Work instructions:
Beginning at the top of the data below, write out every line exactly until you reach the line with "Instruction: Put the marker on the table", and include that line.

Data:
------------------------

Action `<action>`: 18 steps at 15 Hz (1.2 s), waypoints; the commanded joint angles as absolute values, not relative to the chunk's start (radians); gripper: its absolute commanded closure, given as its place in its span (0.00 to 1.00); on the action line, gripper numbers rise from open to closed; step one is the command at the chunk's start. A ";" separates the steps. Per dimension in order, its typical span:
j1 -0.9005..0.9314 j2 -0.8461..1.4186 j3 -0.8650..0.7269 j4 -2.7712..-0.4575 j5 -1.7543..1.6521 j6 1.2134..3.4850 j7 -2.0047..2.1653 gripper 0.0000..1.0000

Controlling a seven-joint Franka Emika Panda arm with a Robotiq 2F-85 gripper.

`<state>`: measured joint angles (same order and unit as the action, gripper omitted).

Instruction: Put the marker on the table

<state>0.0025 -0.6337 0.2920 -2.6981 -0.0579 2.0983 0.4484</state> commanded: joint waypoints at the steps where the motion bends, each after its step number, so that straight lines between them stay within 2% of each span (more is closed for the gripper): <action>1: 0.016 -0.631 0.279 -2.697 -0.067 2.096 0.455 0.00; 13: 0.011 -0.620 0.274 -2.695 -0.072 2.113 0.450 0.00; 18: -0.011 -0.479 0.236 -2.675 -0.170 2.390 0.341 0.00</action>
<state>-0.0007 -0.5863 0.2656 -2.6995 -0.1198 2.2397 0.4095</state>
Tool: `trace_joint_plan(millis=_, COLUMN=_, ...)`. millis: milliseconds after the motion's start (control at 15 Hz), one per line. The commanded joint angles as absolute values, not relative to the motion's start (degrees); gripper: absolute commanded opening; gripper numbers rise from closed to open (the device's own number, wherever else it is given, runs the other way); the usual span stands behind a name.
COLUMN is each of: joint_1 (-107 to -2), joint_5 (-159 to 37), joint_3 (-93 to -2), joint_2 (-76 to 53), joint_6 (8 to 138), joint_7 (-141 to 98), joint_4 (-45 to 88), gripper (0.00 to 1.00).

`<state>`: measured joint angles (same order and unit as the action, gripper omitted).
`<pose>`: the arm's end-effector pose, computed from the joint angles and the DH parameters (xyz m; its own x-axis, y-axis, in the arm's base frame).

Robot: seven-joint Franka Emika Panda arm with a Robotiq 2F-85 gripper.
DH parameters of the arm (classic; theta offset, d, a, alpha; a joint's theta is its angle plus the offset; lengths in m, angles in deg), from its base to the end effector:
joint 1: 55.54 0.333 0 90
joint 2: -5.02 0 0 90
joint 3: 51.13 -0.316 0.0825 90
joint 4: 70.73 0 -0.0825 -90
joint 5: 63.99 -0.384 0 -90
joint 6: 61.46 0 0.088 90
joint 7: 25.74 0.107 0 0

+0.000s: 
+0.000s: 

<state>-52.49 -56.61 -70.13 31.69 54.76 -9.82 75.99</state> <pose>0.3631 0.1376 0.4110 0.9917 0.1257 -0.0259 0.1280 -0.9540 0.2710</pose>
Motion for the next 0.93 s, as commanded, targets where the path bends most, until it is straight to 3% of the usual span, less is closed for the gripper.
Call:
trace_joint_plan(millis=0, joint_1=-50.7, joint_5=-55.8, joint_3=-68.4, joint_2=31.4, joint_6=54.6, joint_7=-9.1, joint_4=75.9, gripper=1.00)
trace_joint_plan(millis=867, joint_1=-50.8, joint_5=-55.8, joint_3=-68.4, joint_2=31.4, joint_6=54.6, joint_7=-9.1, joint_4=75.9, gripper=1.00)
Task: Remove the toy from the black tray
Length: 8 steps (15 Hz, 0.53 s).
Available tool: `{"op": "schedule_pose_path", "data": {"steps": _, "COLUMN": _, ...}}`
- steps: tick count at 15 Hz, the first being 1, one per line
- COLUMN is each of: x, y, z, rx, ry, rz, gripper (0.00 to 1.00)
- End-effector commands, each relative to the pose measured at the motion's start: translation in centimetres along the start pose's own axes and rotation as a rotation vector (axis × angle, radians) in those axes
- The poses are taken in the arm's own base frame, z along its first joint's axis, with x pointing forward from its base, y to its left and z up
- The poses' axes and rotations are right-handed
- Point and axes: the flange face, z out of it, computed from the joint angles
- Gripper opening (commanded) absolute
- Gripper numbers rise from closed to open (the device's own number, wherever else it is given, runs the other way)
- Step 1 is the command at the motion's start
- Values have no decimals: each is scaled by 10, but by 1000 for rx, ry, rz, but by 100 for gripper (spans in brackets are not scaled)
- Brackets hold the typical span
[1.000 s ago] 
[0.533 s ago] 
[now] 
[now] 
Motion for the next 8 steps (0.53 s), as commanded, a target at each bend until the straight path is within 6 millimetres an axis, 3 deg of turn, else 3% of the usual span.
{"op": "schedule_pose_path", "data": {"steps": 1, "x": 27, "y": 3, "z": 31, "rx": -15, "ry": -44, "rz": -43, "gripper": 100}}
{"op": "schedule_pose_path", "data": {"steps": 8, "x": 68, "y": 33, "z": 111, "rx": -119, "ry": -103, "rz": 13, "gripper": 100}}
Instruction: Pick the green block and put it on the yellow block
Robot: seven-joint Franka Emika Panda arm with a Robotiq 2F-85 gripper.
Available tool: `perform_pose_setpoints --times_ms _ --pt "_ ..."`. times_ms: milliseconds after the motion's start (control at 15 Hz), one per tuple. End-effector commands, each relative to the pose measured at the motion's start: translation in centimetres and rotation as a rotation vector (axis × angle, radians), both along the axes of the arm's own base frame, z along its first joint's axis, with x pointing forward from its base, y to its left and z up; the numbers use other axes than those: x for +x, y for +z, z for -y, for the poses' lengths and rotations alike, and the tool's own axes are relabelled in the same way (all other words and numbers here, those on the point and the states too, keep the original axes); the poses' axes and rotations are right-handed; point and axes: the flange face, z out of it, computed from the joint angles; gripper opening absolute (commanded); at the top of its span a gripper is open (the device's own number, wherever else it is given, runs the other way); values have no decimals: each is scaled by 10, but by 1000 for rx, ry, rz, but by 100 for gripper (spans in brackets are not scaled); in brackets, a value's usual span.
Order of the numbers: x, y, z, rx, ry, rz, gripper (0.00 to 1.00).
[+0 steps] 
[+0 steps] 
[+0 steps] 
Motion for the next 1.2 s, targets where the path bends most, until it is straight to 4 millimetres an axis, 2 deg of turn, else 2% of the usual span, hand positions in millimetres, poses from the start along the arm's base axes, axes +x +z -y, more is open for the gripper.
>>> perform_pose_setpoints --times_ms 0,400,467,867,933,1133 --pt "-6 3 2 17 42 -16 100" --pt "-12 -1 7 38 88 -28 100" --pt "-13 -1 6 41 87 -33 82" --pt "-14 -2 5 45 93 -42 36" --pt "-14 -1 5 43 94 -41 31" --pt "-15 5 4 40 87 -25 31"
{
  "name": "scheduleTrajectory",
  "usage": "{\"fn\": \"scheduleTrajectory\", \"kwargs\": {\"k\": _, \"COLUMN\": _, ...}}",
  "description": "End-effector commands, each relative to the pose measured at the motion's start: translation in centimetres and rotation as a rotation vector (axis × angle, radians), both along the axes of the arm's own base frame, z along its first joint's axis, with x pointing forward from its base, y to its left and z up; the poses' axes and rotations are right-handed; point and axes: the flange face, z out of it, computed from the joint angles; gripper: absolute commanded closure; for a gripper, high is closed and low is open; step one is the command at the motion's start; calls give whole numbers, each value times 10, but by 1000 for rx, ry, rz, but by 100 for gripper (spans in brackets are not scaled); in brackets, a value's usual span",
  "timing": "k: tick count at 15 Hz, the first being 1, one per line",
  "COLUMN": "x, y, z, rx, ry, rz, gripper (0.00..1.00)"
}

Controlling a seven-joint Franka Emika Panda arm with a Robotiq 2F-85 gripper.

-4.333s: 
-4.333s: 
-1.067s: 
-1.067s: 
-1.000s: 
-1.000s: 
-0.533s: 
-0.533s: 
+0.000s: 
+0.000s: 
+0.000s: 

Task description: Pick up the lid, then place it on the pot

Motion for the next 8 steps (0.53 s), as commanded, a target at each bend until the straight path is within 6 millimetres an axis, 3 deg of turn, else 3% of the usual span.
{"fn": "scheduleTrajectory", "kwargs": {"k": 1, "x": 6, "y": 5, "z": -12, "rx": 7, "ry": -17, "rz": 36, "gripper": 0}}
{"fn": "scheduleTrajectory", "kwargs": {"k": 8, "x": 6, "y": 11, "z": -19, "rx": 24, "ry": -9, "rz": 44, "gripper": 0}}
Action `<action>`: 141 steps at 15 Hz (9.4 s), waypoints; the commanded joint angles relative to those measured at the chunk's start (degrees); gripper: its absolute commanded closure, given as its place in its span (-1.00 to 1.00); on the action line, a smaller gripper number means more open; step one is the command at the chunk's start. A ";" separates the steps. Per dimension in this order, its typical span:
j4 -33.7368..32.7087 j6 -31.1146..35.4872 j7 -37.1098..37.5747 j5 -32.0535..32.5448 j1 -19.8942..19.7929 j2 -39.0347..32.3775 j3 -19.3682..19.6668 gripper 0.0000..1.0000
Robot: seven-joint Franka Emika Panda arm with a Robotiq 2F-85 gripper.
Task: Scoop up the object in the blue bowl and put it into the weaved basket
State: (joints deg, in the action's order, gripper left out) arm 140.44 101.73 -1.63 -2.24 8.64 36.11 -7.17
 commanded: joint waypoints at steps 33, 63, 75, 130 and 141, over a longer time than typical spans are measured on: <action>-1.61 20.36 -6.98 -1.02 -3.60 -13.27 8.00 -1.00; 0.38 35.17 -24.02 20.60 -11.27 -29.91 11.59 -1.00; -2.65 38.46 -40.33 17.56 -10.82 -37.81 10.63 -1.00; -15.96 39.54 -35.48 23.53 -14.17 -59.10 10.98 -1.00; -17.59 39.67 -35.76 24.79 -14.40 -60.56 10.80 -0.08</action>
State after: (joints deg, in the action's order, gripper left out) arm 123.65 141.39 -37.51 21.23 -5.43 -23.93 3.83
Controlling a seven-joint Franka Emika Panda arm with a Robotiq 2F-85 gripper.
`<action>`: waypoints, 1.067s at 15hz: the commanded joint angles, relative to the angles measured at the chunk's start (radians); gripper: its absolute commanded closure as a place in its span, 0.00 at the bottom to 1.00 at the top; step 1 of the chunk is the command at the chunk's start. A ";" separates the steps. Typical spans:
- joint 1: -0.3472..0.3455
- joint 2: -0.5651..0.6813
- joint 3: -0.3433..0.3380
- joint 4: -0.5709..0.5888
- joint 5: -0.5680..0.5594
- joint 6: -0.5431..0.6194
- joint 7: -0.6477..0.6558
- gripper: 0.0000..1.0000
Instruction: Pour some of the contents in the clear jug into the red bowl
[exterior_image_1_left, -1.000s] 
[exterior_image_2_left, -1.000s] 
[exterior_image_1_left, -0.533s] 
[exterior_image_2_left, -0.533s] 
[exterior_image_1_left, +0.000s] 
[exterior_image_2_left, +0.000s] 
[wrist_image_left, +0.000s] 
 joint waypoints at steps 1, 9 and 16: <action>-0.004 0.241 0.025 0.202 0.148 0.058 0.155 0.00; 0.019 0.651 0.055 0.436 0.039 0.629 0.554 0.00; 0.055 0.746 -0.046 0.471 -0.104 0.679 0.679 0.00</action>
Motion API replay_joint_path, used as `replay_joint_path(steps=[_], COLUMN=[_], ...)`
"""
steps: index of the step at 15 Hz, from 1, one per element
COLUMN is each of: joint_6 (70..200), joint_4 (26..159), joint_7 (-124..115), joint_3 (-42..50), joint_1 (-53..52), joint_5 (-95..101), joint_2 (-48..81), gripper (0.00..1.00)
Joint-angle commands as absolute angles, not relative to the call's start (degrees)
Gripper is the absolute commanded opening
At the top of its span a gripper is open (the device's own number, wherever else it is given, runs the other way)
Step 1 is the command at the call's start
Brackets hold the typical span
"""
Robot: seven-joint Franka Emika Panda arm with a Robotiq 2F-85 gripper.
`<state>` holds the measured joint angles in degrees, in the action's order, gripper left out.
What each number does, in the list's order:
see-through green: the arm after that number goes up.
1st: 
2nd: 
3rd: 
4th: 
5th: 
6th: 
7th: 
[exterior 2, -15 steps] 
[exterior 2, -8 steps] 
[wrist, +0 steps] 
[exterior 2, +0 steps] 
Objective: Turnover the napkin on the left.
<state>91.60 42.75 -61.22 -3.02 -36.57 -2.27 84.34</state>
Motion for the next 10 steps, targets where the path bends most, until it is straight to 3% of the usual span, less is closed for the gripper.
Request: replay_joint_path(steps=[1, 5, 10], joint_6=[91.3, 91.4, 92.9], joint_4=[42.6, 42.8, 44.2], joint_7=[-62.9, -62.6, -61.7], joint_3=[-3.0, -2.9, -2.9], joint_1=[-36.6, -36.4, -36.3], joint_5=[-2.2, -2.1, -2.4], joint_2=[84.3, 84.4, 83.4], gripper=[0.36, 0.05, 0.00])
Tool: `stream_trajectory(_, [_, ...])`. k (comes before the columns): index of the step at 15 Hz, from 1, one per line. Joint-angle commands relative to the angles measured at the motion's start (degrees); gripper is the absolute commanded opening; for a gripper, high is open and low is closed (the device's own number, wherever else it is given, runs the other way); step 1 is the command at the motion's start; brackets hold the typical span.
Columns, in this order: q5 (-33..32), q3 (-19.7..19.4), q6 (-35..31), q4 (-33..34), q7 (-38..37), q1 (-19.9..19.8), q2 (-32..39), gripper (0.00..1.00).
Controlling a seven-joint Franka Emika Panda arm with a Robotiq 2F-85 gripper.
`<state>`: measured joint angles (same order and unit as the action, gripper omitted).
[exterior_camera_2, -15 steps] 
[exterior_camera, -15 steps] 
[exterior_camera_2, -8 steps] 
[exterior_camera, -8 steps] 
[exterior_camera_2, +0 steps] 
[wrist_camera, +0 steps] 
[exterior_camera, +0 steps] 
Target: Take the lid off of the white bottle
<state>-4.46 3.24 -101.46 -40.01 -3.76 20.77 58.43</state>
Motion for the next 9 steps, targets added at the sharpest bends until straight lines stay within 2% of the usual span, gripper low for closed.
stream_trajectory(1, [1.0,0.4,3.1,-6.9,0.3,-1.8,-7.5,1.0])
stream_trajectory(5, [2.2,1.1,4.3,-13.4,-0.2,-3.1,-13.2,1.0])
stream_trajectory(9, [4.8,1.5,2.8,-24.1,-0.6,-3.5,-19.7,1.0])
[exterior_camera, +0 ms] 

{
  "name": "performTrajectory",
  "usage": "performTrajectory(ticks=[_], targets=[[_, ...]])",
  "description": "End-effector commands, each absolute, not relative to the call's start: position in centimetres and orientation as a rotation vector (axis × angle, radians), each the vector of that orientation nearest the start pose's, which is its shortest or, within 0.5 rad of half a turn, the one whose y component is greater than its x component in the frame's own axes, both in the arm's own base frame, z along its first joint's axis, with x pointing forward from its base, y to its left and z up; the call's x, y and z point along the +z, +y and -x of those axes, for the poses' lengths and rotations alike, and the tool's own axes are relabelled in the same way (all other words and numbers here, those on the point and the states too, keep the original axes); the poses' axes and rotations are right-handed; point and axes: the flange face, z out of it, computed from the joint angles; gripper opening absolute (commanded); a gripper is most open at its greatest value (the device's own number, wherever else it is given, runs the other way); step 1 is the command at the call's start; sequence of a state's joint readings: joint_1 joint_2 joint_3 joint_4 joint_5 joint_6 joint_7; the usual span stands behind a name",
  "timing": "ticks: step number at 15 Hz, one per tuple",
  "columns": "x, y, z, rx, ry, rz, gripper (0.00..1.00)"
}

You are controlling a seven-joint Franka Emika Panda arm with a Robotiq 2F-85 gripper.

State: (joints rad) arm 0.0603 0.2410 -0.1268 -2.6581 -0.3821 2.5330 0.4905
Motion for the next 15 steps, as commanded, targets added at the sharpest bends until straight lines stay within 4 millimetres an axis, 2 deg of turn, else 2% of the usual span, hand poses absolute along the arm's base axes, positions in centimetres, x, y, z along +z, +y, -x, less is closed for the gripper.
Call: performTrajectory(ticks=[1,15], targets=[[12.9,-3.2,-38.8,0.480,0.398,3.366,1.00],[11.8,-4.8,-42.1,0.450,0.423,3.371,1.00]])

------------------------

Answer area:
Action `<action>`: 18 steps at 15 Hz (1.2 s), waypoints; the commanded joint angles as absolute values, not relative to the chunk's start (radians); gripper: its absolute commanded closure, given as its place in its span (0.00 to 1.00); on the action line, gripper numbers rise from open to closed; step one is the command at the chunk's start. A ";" separates the steps. Per dimension in order, its typical span:
j1 -0.9005..0.9314 j2 -0.8461..1.4186 j3 -0.8650..0.7269 j4 -2.7712..-0.4575 j5 -1.7543..1.6521 j6 1.2134..3.4850 j7 -2.0047..2.1653 gripper 0.0000..1.0000

Controlling a seven-joint Franka Emika Panda arm with a Robotiq 2F-85 gripper.

`<state>`: measured joint angles (same order and unit as the action, gripper omitted).

Instruction: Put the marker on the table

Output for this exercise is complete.